• _What is expected_: This exercise calls for copying every line below that holds the word "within".

Records from a dataset
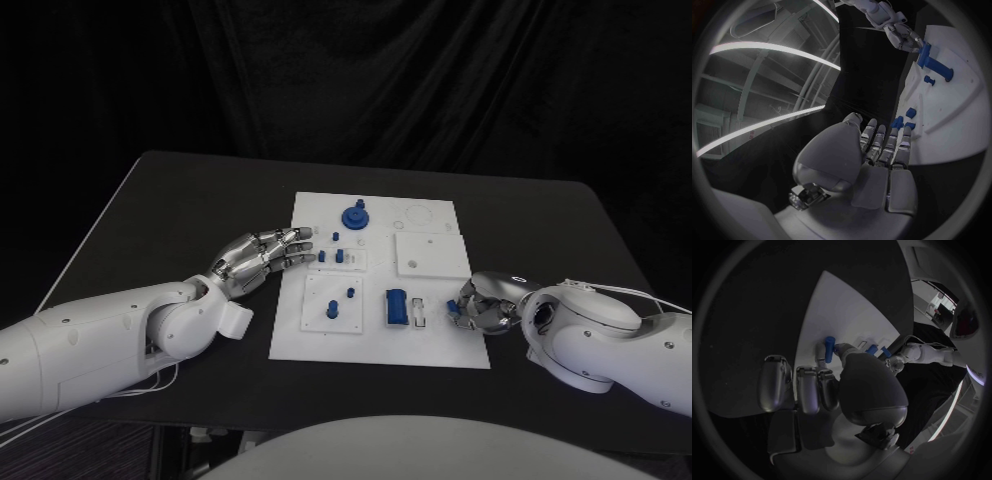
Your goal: Assemble the parts on the task board
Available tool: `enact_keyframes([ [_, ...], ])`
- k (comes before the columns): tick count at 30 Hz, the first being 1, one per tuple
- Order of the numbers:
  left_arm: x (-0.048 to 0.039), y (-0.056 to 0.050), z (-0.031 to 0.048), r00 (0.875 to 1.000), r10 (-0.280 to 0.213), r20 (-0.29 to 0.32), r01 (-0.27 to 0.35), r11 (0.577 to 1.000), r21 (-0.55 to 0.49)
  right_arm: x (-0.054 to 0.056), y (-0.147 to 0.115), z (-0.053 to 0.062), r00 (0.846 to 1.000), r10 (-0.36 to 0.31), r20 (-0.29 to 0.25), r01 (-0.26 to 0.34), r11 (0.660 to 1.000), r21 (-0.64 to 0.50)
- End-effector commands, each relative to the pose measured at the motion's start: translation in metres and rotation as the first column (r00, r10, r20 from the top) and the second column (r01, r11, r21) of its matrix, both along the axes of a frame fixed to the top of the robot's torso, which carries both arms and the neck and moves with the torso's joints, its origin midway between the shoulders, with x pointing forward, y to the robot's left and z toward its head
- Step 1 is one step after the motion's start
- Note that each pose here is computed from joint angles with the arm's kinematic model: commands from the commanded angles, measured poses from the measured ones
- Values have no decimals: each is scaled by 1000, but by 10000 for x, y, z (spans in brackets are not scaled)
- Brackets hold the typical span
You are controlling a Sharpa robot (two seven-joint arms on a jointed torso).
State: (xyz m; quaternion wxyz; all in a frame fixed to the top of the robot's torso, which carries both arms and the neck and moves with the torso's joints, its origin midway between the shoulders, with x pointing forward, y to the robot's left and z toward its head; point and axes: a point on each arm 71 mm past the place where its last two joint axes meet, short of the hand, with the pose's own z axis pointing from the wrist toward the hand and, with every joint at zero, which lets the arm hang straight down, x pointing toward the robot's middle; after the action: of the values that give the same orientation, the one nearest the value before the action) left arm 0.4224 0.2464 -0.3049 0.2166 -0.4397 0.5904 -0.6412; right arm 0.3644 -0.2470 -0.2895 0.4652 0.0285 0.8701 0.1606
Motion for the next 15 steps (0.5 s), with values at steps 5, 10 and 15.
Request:
enact_keyframes([
  [5, -9, -10, 3, 1000, -8, 1, 8, 1000, -19, -105, 86, 32, 989, -75, -130, 103, 970, 219],
  [10, -8, -11, 2, 1000, -8, 1, 8, 1000, -19, -132, 164, 66, 983, -78, -164, 121, 955, 270],
  [15, -7, -20, 0, 1000, -10, 0, 10, 1000, -19, -108, 224, 49, 981, -71, -183, 122, 951, 284],
])
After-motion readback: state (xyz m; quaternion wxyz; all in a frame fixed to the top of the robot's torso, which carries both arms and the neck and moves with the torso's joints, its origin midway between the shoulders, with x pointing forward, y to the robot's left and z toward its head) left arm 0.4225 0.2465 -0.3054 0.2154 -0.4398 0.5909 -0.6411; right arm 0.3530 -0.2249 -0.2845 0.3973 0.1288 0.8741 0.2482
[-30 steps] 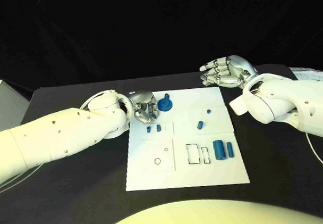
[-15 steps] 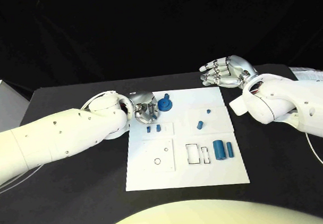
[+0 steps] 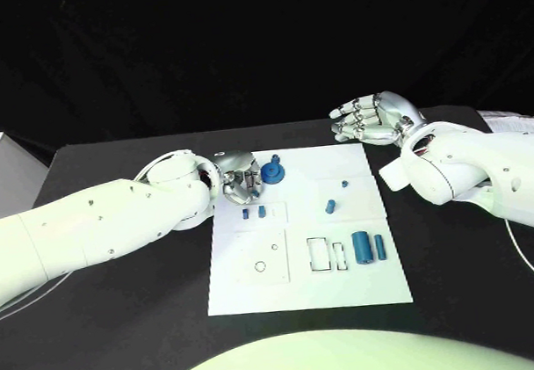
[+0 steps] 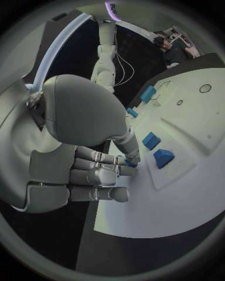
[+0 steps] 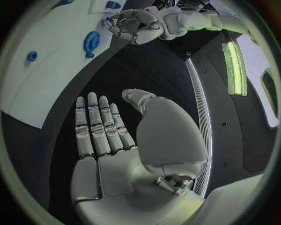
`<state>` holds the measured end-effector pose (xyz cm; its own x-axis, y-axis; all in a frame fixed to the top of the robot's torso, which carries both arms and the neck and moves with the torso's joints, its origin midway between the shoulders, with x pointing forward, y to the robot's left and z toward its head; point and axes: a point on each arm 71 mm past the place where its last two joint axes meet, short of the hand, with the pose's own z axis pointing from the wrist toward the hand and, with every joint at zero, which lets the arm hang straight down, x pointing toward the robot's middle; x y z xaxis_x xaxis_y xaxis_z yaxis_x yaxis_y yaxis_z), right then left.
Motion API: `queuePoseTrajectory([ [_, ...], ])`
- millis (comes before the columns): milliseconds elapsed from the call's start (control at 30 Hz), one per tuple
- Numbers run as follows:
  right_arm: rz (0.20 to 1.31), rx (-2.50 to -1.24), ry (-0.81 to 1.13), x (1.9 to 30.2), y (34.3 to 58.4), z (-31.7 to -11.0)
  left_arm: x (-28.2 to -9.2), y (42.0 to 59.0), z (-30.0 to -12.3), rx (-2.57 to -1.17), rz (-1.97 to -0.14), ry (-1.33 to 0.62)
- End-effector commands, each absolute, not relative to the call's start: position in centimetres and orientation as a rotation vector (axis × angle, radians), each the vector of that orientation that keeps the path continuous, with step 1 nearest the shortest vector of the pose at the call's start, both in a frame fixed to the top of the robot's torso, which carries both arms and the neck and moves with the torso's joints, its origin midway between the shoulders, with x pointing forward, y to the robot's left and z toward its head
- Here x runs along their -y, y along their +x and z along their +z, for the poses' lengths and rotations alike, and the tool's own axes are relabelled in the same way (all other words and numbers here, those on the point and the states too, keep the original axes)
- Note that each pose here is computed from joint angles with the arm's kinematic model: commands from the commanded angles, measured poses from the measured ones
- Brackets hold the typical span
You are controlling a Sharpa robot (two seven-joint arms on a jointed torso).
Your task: Assemble the parts on the task board
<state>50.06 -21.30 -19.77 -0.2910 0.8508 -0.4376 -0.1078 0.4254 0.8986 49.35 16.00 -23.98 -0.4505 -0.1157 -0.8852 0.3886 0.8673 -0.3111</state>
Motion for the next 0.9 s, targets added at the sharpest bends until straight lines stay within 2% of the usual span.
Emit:
queuePoseTrajectory([
  [33, 1.102, -1.581, 0.657, 21.2, 50.03, -19.72, -15.95, 49.07, -24.64, -2.013, -0.564, 0.22],
  [900, 1.093, -1.586, 0.661, 21.52, 50.15, -19.83, -16.29, 49.21, -24.25, -1.955, -0.565, 0.2],
])
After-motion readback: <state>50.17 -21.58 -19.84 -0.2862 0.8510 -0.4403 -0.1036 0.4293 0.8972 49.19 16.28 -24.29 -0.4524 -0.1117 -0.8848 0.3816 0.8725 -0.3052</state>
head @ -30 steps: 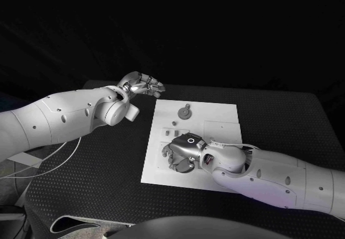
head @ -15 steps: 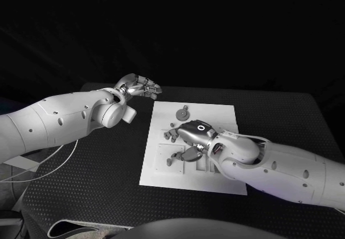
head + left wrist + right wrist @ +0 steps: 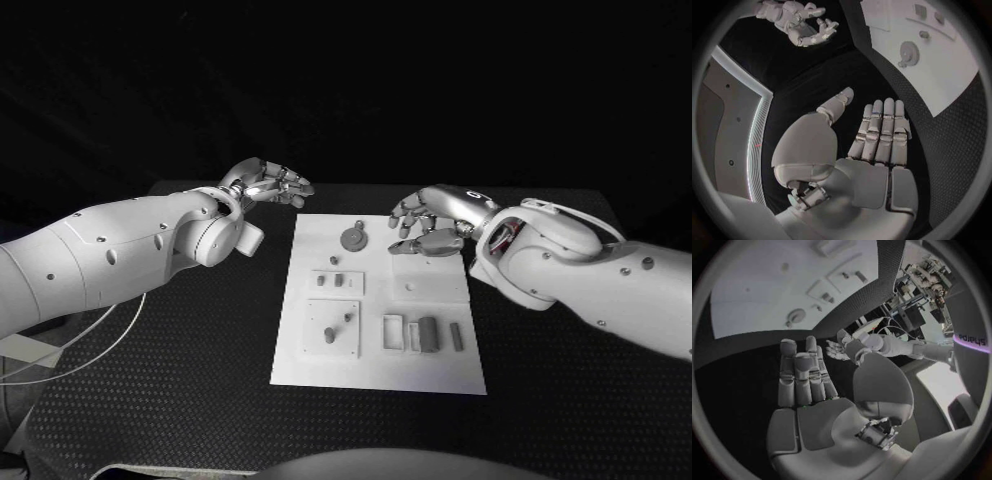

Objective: Assemble the parts on the task board

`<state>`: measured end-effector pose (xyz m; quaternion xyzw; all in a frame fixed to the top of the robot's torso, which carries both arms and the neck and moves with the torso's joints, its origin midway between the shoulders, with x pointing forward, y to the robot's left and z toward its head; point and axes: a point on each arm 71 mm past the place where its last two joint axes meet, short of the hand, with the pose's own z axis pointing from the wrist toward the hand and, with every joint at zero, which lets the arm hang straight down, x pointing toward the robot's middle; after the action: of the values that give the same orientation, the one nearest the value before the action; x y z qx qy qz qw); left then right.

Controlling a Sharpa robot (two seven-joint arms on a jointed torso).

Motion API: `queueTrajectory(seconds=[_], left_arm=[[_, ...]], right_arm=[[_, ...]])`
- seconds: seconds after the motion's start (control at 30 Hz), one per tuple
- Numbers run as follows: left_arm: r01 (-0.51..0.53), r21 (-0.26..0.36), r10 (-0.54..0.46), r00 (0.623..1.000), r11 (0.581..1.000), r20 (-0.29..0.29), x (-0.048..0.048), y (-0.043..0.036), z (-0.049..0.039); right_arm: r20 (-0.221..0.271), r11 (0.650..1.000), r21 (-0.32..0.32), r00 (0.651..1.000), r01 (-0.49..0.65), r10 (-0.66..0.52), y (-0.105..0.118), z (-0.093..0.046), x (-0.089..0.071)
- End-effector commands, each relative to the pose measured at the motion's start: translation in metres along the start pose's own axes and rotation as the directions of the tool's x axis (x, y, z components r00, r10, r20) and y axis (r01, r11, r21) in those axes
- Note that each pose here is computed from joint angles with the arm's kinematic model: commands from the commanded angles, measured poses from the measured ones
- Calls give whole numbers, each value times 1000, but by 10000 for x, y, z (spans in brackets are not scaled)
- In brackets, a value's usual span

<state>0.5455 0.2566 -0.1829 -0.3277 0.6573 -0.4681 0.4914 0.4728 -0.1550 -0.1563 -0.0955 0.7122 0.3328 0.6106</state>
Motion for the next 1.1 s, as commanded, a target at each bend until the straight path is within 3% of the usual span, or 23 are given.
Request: queueTrajectory(seconds=[0.03, 0.13, 0.3, 0.47, 0.6, 0.73, 1.1], left_arm=[[6, -5, -6, 1000, 1000, -14, 18, -4, 8], [6, -2, -6, 1000, 1000, -13, 13, -3, 5], [6, -3, -6, 1000, 1000, -17, 15, 3, 1], [5, -3, -5, 1000, 1000, -16, 4, 8, -5], [5, -5, -5, 1000, 1000, -16, -2, 14, -11], [5, -6, -5, 1000, 1000, -18, 0, 19, -11], [4, -12, -4, 1000, 1000, -24, 10, 31, -20]], right_arm=[[-180, 985, 172, 982, -29, 60, -254, -59, 89], [-226, 975, 221, 972, -15, 66, -362, -142, 187], [-293, 920, 387, 937, -66, 191, -514, -383, 367], [-348, 880, 468, 900, -77, 264, -571, -573, 485], [-420, 866, 500, 865, -32, 274, -578, -677, 575], [-490, 871, 491, 832, 17, 260, -560, -709, 637], [-537, 870, 490, 802, 45, 261, -565, -692, 892]])
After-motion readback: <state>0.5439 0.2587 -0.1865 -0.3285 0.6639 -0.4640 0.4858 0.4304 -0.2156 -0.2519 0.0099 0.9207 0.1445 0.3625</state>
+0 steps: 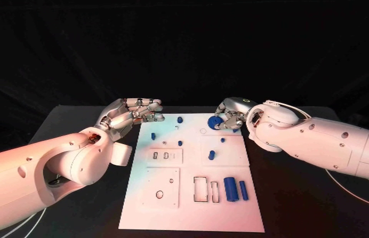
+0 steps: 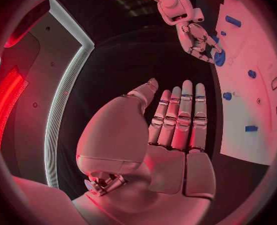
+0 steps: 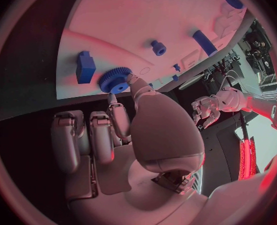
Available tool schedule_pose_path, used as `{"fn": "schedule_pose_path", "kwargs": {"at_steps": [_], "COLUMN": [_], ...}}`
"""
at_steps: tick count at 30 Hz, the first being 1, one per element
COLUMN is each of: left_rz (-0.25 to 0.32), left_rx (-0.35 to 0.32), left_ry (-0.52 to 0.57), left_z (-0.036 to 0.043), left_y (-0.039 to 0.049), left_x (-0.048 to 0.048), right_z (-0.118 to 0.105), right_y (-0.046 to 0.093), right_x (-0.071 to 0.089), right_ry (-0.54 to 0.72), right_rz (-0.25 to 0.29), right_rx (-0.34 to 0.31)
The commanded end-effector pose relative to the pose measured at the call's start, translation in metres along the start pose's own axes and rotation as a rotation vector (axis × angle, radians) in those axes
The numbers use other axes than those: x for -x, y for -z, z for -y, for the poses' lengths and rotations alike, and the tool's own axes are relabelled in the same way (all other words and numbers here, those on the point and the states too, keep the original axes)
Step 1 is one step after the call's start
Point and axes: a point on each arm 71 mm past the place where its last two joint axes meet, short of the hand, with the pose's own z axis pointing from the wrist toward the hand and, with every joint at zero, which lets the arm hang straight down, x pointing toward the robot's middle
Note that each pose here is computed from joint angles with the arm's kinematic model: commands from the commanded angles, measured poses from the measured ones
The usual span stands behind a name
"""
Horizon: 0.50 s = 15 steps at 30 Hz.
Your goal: Assemble the parts on the task board
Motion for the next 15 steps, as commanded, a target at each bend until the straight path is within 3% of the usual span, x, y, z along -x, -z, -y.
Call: {"fn": "schedule_pose_path", "kwargs": {"at_steps": [1, 15], "left_rz": [-0.020, -0.019], "left_rx": [-0.002, 0.000], "left_ry": [0.009, 0.009], "left_z": [0.0007, 0.0004], "left_y": [-0.0002, -0.0005], "left_x": [-0.0014, -0.0011], "right_z": [0.0026, 0.0031], "right_y": [-0.0008, -0.0014], "right_x": [-0.0033, -0.0056], "right_ry": [-0.002, -0.020], "right_rz": [-0.046, -0.069], "right_rx": [-0.021, -0.019]}}
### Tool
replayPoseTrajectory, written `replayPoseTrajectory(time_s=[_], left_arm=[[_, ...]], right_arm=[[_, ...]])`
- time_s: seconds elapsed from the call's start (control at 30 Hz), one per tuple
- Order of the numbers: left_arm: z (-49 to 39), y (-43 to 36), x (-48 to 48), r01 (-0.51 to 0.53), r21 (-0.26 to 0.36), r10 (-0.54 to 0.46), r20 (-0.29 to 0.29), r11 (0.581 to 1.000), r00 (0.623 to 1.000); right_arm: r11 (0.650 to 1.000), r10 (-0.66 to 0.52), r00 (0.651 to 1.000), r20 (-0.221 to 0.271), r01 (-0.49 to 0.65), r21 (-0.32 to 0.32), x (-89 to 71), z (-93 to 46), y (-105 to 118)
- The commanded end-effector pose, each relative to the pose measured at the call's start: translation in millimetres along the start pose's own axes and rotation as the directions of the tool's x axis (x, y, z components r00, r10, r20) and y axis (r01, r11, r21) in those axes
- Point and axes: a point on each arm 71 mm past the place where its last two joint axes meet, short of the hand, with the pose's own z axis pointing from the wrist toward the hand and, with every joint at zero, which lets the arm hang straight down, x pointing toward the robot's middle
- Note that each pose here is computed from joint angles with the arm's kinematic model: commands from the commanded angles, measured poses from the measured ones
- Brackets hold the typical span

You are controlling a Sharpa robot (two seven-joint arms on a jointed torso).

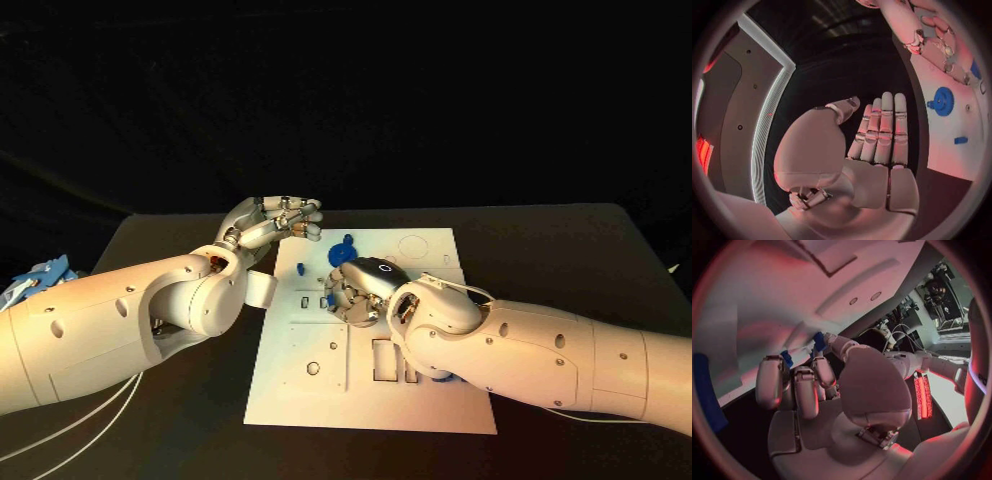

• _Expected output_:
Motion for the next 0.9 s, targets added at the sharpest bends until straight lines stay within 2% of the usual span.
Motion for the next 1.1 s, as commanded, a target at each bend until the straight path is within 3% of the usual span, or 23 are given.
Motion for the next 15 steps, as commanded, a target at each bend until the straight path is within 3% of the usual span, x, y, z along -x, -z, -y.

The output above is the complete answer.